This thread has been locked.

If you have a related question, please click the "Ask a related question" button in the top right corner. The newly created question will be automatically linked to this question.

[IPC, C6678] Multicast to slave cores via IPC Notify API

Hello,

I'm now checking IPC Notify performance on C6678.
From my investigation, it takes at least 6009 CPU cycles (quite bigger number than I expected !) for the multicast -- Core0 sends notification to slave Cores (Core1-7) and each slave core acknowledges to the notification in their notify handlers (ISR context).

Here is a test code for your reference.

sample_ipcnotify_keystone.zip

To try this code on your environment, group all cores and then run the executable on C6678 EVM.

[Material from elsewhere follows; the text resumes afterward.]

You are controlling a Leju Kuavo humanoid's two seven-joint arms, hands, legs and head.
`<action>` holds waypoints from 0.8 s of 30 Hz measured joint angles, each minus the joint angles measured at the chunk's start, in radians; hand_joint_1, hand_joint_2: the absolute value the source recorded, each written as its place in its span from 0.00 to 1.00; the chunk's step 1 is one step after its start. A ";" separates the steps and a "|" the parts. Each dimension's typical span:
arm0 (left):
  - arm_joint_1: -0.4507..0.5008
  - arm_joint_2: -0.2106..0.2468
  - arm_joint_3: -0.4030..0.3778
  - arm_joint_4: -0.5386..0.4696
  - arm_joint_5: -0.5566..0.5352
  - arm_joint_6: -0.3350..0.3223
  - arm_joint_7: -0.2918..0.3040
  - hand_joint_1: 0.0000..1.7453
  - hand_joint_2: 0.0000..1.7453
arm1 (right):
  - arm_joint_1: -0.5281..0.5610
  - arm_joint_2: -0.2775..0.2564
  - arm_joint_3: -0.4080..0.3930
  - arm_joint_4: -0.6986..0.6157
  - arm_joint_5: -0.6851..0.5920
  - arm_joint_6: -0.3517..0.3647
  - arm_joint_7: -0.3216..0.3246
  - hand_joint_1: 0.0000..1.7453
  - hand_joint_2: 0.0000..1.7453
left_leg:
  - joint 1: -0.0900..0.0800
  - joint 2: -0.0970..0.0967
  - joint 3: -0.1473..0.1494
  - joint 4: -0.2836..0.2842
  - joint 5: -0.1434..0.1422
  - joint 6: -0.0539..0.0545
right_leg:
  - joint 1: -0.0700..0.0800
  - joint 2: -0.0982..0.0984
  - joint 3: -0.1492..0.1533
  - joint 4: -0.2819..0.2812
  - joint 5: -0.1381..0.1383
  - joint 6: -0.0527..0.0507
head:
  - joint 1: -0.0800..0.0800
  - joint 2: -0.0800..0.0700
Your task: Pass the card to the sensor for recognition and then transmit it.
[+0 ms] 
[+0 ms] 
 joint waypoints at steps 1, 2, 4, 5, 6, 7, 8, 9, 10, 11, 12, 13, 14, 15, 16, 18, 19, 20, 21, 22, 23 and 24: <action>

As you see in this test code, Notify_sendEvent() is being called on master core to invoke each slave cores and I believe the overhead is taken by Notify API itself.
Please note :

  • The test has been verified with Release build configuration.
  • The last argument of Notify_sendEvent() is FALSE (no wait)
  • L1D/L1P has been configured as full case and L2 is full SRAM. All code and data are fit on L2 except the buffer for receiving acknowledges from slave cores. It is placed on MSMC RAM
  • Because I enabled cache, the result is being calculated by averaging the numbers for 100 time test iterations.
  • If MYDEBUG definition is enabled, the benchmark will be started after sending all notifications. In this case I saw only 267 CPU cycles.
  • RTSC versions (from mcsdk_2_01_02_06)
    • IPC 1.24.3.32
    • SYS/BIOS 6.33.6.50
    • XDSTools : 3.23.4.60

Now questions:

  1. Do you think this test result is reasonable ? If not, do you have any idea to get better performance ?
  2. Do you have any way to invoke all slave cores per single Notify or something IPC API ? 
  3. Do you have thinner API than Notify to invoke slave cores ?

Best Regards,
Naoki

  • My answers:

    1. Do you think this test result is reasonable ? If not, do you have any idea to get better performance ?

    >>>>>>   I am not sure.  I assume you compiled the test program with full optimization

    1. Do you have any way to invoke all slave cores per single Notify or something IPC API ? 

    I do not think so. Notify has a single reader so you need to call notify 7 times (for 7 cores)

    1. Do you have thinner API than Notify to invoke slave cores ?

    >>>>No but you can develop one yourself.  Depends on your needs, you can use the IPC registers (see 3.3.13 in ) to send interrupts to cores.  If you write your own code you can write to the all IPC registers from the same routine and save lots of time.  If you need only limited number of messages and all the messages are from core 0 to all other cores you can embedded the message ID in bits 4-31 (28 bits) in IPCGRx,  basically develop your own protocol.  For example, you can assign 4 bits to each core, so you can send up to 15 different messages (you need at least one bit set) with the core ID.

    But again, depends on your requirements.  Did you try messageQ with QMSS?  We have it for 6678 and it may be faster than the shared memory solution

    Ran

  • Hi Ran,

    Thanks for your reply. I had verified the performance of MessegeQ with QMSS before posting this thread. It looked 3500 cycles per core-to-core communication (1-way). Assuming our use case, 3500 * 7 cycles would be expected. So I checked the performance of thinner API than MessageQ (i.e., Notify). To get better performance, we would need to consider creating our own implementation for IPC.

    Best Regards,
    Naoki 

  • Will you close the thread?
  • Yes, you can regard this thread as closed. 
    Because the numbers I mentioned are given by my experiments. The other guy might get better numbers. So I keep this thread suggested answers (not verified numbers).

    Regards,
    Naoki